Uruguay also explored an independent agreement with China. But “negotiations have never started because of Lula’s vision that Mercosur is together,” notes Bartesaghi.
These fragmentary agreements do not solve all the problems either. The bilateral agreement renewed with the EU will not solve the problems of the associate member of Mexico if it is affected by higher prices of its neighbor in the North.

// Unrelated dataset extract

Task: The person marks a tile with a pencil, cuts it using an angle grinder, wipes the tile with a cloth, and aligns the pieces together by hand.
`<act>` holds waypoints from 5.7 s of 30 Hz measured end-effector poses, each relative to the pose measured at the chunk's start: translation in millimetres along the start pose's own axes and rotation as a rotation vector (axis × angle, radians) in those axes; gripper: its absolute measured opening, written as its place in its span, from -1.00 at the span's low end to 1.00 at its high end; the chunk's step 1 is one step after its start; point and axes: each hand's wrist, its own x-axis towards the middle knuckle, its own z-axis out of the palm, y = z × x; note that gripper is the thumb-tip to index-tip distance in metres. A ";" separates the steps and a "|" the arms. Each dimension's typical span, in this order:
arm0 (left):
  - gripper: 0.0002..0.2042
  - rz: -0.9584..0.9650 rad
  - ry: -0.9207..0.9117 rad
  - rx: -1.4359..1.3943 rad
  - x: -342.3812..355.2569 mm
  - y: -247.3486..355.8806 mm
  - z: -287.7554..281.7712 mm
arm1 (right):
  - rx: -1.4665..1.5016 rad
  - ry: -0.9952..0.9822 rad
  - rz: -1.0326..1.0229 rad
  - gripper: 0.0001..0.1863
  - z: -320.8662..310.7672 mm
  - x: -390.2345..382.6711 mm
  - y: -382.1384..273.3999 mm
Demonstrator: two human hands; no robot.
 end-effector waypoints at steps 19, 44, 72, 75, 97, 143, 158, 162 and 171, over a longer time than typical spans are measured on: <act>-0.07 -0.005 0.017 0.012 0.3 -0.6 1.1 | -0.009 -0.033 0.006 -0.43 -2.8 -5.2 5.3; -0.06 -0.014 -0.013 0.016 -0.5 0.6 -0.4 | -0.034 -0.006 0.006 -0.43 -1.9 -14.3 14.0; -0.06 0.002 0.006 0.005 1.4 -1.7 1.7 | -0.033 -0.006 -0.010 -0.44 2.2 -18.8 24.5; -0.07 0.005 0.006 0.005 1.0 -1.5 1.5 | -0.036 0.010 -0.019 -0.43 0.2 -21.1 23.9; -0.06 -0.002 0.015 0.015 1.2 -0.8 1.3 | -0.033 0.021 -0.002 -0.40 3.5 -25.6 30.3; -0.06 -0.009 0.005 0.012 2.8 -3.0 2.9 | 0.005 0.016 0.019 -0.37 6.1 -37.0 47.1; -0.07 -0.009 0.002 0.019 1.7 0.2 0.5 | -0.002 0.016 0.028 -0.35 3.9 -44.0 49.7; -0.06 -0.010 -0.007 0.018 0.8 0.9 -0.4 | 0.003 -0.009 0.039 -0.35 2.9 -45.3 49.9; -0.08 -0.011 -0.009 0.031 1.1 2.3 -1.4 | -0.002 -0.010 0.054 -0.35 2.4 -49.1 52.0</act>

“Remember that the United States represents 80% of Mexican exports and that the EU represents less than 5%,” explains Ashkan Khayami, main analyst, risk of Latin American countries at BMI, a British multinational research company. “It is not really plausible for the EU to replace the United States as the kind of main destination, or even a very important destination, for Mexican exports.”
What is the next step?
Then comes the ratification. For Mercosur, it’s simple. The legislatures must vote, but if we reluctant, the agreement will always apply to those who approve of the agreement. In Europe, however, the process is complex both bureaucratic and politically.
Before December, French farmers protest against the Mercosur agreement; A resolution against the agreement was filed in the French Parliament. Politicians in Poland, Italy and the Netherlands also raise questions. But observers tend to face this to the domestic posture.
Thanks to the quotas aforementioned for beef, for example, “it is only a hamburger per capita,” explains Bartesaghi. Paraphrasing a French familiar saying: “Mercosur is the tree that hides the forest”, quips Emlinger.
Although the EU has sovereignty over trade, other treaty problems require the approval of the Member States. Supporters can therefore try to divide the text of Mercosur into its two components, trade and others. The commercial section could probably be accelerated through the European Parliament, where it would need votes representing 65% of voters. Other sections, including environmental problems, would take the road longer and country by country.
“It is likely that the EU opts, if it can, to divide the ratification process,” explains Marzetti.